We can see this by looking at Runge’s function

    \[ f(x)=\frac{1}{1+25x^2} \]

over the interval [-1,1], for which

    \[ \int^1_{-1}f(x)\,dx=\frac{2}{5}\arctan(5)\approx 0.5493603068. \]

So let’s check out Newton-Cotes of different orders.

We shall start with 5 points; the rule so determined is called Boole’s rule. Since this rule is to be accurate for x^n for each n=0,1,2,3,4, we can find the weights by using a Vandermonde matrix:

(1) -> N:=4
(2) -> xs:=[-1+2*k/N for k in 0..N]
(3) -> M := matrix [[xs.i^j for i in 1..N+1] for j in 0..N]
(4) -> V:= vector [((-1)^k+1)/(k+1) for k in 0..N]

We now need to solve the equation M\mathbf{x}=V; this is best done in PanAxiom by computing the row echelon form of the concatenation of M and V:

(5) -> MV:=rowEchelon(horizConcat(M,V))
(6) -> ws:=column(MV,N+2)

    \[ \left[\frac{7}{45},\frac{32}{45},\frac{4}{15},\frac{32}{45},\frac{7}{45}\right] \]

These are the weights of Boole’s rule. Applied to the quadrature of Runge’s function:

(7) -> nc5:=numeric reduce(+,[f(xs.i)*ws.i for i in 1..N+1])

    \[ 0.4748010610\_0795755968 \]

and this value is within about 0.075 of the exact value. The results are far worse for higher values of N. If we go through all the above steps for N=12 and N=24, the results (to 10 decimal places) are

    \[ -0.0625873032 \]


    \[ -20.4255502076 \]

respectively. And this is what is to be expected of Newton-Cotes rules: that higher rules in general provide very poor results. (This is why, in practice, you use a lower order rule, such as Simpson’s rule, on a sequence of small sub-intervals).

So let’s try Gauss.

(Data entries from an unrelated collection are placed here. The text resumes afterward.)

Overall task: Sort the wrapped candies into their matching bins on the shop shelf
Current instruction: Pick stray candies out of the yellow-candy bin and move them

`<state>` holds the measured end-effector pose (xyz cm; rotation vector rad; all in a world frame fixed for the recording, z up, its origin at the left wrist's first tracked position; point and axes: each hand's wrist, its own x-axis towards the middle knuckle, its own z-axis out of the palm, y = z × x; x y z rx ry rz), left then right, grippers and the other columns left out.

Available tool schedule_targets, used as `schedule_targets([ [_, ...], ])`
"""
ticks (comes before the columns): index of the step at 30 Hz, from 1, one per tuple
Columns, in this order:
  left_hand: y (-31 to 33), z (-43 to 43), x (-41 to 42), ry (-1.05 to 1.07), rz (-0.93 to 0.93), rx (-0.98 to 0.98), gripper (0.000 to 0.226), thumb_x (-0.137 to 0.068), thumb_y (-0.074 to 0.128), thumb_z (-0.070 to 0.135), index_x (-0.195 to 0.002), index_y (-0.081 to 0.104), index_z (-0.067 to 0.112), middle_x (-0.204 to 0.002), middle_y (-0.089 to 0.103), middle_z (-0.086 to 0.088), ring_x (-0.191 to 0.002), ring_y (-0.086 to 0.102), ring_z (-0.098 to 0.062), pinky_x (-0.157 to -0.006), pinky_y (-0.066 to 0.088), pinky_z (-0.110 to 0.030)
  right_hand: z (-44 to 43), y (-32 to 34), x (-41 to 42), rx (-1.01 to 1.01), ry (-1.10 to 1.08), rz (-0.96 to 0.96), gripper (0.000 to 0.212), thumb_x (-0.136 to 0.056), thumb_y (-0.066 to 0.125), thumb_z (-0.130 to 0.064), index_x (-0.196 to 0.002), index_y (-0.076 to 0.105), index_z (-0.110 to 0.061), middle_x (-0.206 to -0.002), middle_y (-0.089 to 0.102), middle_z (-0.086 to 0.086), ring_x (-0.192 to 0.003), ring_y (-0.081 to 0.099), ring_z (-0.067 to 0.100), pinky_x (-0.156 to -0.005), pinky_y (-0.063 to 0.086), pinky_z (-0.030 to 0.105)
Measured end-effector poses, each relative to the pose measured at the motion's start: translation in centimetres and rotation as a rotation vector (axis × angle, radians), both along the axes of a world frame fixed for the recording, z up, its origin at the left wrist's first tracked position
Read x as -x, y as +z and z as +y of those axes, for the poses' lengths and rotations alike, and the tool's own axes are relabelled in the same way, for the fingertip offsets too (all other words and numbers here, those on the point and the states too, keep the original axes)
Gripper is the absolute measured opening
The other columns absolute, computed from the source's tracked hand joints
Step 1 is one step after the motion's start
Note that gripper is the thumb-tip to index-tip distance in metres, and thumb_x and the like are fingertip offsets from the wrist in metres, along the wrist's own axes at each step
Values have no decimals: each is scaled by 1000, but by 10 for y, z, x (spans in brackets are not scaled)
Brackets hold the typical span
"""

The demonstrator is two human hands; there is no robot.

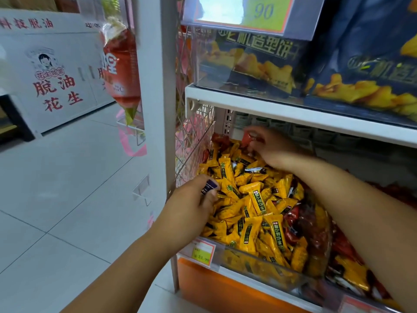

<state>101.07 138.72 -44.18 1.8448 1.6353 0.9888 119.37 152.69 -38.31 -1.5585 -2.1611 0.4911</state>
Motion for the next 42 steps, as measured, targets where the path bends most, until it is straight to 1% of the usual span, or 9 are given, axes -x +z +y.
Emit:
schedule_targets([
  [4, -1, 2, 0, 11, -20, 14, 10, -101, 46, 31, -100, 54, 35, -78, 67, 5, -59, 57, -5, -48, 41, -19, 26, -8, 6, -9, 67, -104, 34, -101, 40, -5, -131, 53, -15, -134, 55, 8, -88, 55, 7, -60, 38, 11],
  [8, -3, 3, 1, 12, -37, 19, 10, -100, 46, 31, -100, 56, 34, -75, 66, 7, -55, 53, 0, -46, 36, -13, 35, -22, 7, 140, 109, -266, 43, -101, 47, -18, -143, 41, -25, -147, 44, 7, -126, 48, 23, -95, 41, 29],
  [10, -2, 2, 0, 14, -38, 20, 10, -100, 46, 31, -100, 56, 33, -74, 65, 7, -56, 54, 0, -47, 36, -14, 32, -21, 6, 132, 109, -254, 39, -101, 45, -22, -141, 46, -23, -145, 46, 7, -128, 46, 25, -100, 38, 31],
  [18, 6, -2, -4, 26, -110, 54, 12, -101, 47, 21, -98, 57, 27, -73, 62, 8, -44, 50, 5, -40, 32, -11, 13, -16, -10, 153, 51, 67, 24, -100, 48, -32, -115, 60, -19, -92, 61, -2, -75, 53, 11, -63, 37, 26],
  [21, 9, -4, -6, 18, -114, 58, 11, -101, 47, 18, -102, 56, 24, -77, 64, 13, -45, 51, 9, -40, 31, -8, 13, -13, -3, 86, -19, 280, 23, -102, 43, -30, -121, 54, -24, -107, 61, -4, -87, 57, 13, -71, 42, 28],
  [30, 6, -3, -4, 0, -81, 40, 9, -101, 47, 20, -101, 55, 26, -79, 67, 8, -46, 51, 6, -42, 32, -9, 47, -20, 37, 60, 185, 21, 43, -102, 40, -11, -140, 44, -33, -135, 52, 6, -50, 51, 4, -42, 40, 19],
  [32, 6, -3, -3, -5, -71, 35, 9, -101, 47, 21, -102, 54, 26, -78, 67, 9, -48, 52, 6, -43, 33, -8, 50, -29, 46, 84, 212, -80, 43, -103, 40, -19, -142, 40, -37, -143, 47, 1, -77, 63, 6, -59, 44, 19],
  [35, 5, -2, -2, -8, -62, 32, 10, -101, 47, 21, -101, 55, 26, -76, 67, 8, -48, 52, 5, -44, 33, -8, 52, -33, 51, 92, 299, -216, 43, -102, 45, -27, -144, 40, -31, -148, 42, 1, -127, 46, 20, -91, 35, 24],
  [42, 3, -3, -1, -5, -71, 34, 11, -101, 48, 20, -99, 56, 28, -73, 66, 9, -49, 52, 5, -43, 33, -9, 51, -35, 48, 99, 302, -261, 42, -97, 54, -32, -139, 46, -31, -143, 49, 2, -127, 47, 23, -93, 36, 26],
])
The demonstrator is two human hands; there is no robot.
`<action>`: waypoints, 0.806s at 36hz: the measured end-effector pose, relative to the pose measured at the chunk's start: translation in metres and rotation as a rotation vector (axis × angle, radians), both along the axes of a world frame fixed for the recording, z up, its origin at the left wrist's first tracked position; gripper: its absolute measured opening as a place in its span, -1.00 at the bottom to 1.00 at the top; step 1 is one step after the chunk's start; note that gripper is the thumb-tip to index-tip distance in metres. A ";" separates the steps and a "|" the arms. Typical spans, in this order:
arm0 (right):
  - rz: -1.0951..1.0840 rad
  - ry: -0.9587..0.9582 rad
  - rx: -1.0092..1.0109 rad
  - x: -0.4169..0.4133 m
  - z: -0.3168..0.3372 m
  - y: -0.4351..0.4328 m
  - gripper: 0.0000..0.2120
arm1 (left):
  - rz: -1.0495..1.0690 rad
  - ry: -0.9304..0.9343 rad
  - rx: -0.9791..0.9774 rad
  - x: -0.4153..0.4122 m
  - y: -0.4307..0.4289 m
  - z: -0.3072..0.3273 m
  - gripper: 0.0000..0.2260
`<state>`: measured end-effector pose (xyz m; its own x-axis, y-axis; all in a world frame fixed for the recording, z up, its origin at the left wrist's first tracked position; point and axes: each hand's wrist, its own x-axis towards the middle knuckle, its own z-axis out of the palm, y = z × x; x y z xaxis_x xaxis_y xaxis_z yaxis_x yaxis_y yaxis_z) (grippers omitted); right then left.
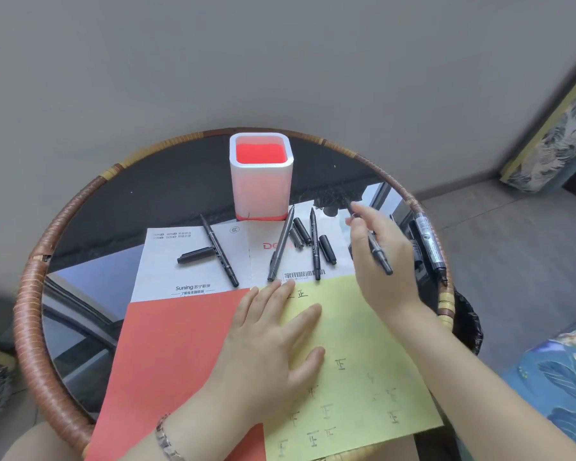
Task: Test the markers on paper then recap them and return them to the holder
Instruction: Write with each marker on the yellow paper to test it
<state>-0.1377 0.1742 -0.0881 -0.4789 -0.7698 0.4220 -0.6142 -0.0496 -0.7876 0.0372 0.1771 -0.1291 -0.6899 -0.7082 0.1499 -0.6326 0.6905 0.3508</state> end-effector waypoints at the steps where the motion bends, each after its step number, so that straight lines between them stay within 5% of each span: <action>1: 0.003 0.104 0.013 -0.009 0.005 -0.002 -0.64 | -0.002 0.000 0.004 0.000 0.000 0.000 -0.59; 6: 0.003 0.650 0.263 -0.046 0.006 -0.019 -0.84 | 0.001 0.002 0.025 0.000 0.000 0.000 -0.60; 11: 0.140 0.872 0.483 -0.041 -0.003 -0.030 -0.44 | 0.004 0.012 0.018 -0.001 -0.001 -0.001 -0.61; 18: 0.152 0.826 0.540 -0.035 -0.005 -0.027 -0.41 | 0.008 0.022 0.002 0.000 -0.001 -0.003 -0.61; 23: -0.046 0.511 0.391 -0.066 0.021 -0.019 -0.73 | 0.008 0.031 -0.011 -0.001 -0.001 -0.004 -0.61; 29: -0.088 0.510 0.726 -0.082 0.025 -0.014 -0.81 | 0.010 0.040 0.002 -0.001 -0.001 -0.003 -0.62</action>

The nodes and weights can be found from Legendre polynomials:

(1) -> N:=5
(2) -> xs:= map(rhs,solve(legendreP(N,x),1.0e-20))
(3) -> function(D(legendreP(N,x),x),derivP,x)
(4) -> ws:=[2/(1-z^2)/(derivP(z))^2 for z in xs]
(5) -> reduce(+,[f(xs.i)*ws.i for i in 1..N])

    \[ 0.7069479204 \]

This is not so good – it’s even worse than the the result with Boole’s rule. But if the same commands as above are entered with N=13 and N=25, the results are

    \[ 0.5552465239 \]


    \[ 0.5494101495 \]

respectively, and this last is within 0.00005 of the exact value. And in general, this is what we’d expect: a higher order Gaussian rule leads to better approximations. And in fact the value for N=101 can be found to be within about 3.9\times 10^{-19} of the exact value.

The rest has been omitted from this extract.